GeoTrellis | |
Logo Alt: | GeoTrellis logo |
Developer: | LocationTech, Azavea |
Released: | 12 May 2012 |
Latest Release Version: | 3.6.0 |
Latest Release Date: | [1] |
Operating System: | Linux |
Programming Language: | Scala |
Genre: | Big Data, Map algebra |
License: | Apache License 2.0 |
GeoTrellis is an open source, geographic data processing library designed to work with large geospatial raster data sets. It is written in Scala and has an open-source Apache 2.0 license.
GeoTrellis' core competency is raster data processing: enabling distributed processing of large geospatial raster data sets using the techniques of map algebra. In addition to support for raster data operations, GeoTrellis includes some support for operations using vector and point cloud data.
GeoTrellis leverages Apache Spark for distributed processing. Distributed processing relies on indexing large datasets based on a multi-dimensional space-filling curve (SFC). SFCs enable the translation of multi-dimensional indices into a single-dimensional one, while maintaining geospatial locality. This allows for efficient reading and writing of large datasets to be performed in parallel across multiple computers.
Python bindings have been developed for GeoTrellis as a sub-project called GeoPySpark that enables Python developers to access and use the GeoTrellis library.
GeoTrellis started as a research project at Azavea, a geospatial software company based in Philadelphia. A precursor software component, DecisionTree, was developed beginning in 2006 with support from a Small Business Innovation Research grant from the U.S. Department of Agriculture. In 2009, with financial support from the William Penn Foundation and Stroud Water Research Center, Azavea embarked on early development of GeoTrellis.

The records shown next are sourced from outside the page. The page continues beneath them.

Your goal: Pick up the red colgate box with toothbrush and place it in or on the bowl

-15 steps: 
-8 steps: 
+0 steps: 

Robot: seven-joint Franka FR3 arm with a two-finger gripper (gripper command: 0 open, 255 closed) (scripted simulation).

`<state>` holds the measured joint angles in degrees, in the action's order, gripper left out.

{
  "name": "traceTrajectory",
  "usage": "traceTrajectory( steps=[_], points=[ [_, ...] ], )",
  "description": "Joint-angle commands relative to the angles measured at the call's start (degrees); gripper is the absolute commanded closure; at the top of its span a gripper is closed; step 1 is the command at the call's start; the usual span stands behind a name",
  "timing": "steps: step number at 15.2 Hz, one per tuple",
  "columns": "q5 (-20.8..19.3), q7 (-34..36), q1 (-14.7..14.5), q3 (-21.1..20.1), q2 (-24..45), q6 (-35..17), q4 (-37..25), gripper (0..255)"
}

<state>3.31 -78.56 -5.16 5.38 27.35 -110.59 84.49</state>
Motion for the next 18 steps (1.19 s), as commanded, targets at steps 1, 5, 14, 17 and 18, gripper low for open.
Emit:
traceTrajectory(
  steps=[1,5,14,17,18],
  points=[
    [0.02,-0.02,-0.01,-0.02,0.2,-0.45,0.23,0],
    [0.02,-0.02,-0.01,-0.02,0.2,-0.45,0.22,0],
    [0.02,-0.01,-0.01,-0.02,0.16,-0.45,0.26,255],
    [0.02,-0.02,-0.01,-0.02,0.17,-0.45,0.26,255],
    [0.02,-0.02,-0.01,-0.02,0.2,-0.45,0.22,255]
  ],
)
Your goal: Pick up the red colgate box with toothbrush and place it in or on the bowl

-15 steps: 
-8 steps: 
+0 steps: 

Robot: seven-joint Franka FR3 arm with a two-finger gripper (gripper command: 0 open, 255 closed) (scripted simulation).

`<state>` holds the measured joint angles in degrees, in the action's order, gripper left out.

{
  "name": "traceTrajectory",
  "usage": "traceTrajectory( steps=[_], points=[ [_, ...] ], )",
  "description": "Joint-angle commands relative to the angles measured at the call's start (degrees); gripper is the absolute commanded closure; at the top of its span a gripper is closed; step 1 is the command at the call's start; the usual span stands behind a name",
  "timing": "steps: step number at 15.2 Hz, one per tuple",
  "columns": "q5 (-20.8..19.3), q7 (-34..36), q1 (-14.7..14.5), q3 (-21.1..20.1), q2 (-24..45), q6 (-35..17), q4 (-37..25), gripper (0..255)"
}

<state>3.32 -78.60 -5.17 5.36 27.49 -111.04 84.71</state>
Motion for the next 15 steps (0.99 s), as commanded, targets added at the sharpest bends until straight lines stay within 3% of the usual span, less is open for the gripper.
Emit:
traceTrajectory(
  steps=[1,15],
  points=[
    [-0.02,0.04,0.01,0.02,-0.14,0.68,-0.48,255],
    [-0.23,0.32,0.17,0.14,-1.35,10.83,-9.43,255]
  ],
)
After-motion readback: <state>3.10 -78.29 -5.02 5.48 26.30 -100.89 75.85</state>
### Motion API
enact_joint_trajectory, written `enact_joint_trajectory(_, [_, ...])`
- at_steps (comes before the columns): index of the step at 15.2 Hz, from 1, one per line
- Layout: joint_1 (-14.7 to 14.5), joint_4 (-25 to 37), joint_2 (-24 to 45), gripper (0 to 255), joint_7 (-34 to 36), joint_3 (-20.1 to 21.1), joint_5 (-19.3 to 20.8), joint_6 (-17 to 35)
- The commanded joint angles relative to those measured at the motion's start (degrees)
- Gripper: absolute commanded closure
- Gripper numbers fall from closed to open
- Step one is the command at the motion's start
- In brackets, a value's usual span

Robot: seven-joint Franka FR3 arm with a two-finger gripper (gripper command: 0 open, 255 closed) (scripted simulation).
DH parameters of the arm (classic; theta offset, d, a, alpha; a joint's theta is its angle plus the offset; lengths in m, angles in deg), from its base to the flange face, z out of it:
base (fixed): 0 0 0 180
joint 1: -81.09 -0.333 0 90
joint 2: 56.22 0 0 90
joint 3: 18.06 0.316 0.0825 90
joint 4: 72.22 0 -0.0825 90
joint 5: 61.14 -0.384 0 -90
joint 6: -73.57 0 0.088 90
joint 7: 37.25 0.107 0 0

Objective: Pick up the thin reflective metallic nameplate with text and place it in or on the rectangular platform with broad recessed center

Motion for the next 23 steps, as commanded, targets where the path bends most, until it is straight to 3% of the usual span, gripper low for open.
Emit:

GeoTrellis was released as an open source project in 2011 [2] with the goal of supporting fast processing of geospatial raster data at scale.
GeoTrellis initially supported distributed computation through Akka, a Scala framework for building concurrent and distributed applications. The need to support additional use cases and features such as caching and sharding datasets across a storage cluster led to a search for a new distribution framework. GeoTrellis moved to Apache Spark as its distribution engine in 2014 [3] in order to leverage management, scheduling, and other features in the Spark framework. One key use case that drove this phase of development was the need to efficiently process large, spatiotemporal datasets like those used for many earth science applications, such as climate change.[4] The move to Apache Spark enabled efficient support for large climate change forecast datasets published by the Intergovernmental Panel on Climate Change (IPCC).
GeoTrellis was submitted to the Eclipse Foundation's LocationTech[5] working group in 2013 and graduated from incubation with a 1.0 release in December 2016.[6]
GeoTrellis has been used in a number of geospatial domains including: satellite and aerial image processing, forest growth simulation, agricultural yield predictions, planning, digital humanities, government infrastructure investment, and machine learning to support crime risk forecasting. It is currently integrated into other open source software projects including: Raster Foundry,[7] Raster Frames,[8] and GeoPySpark.[9]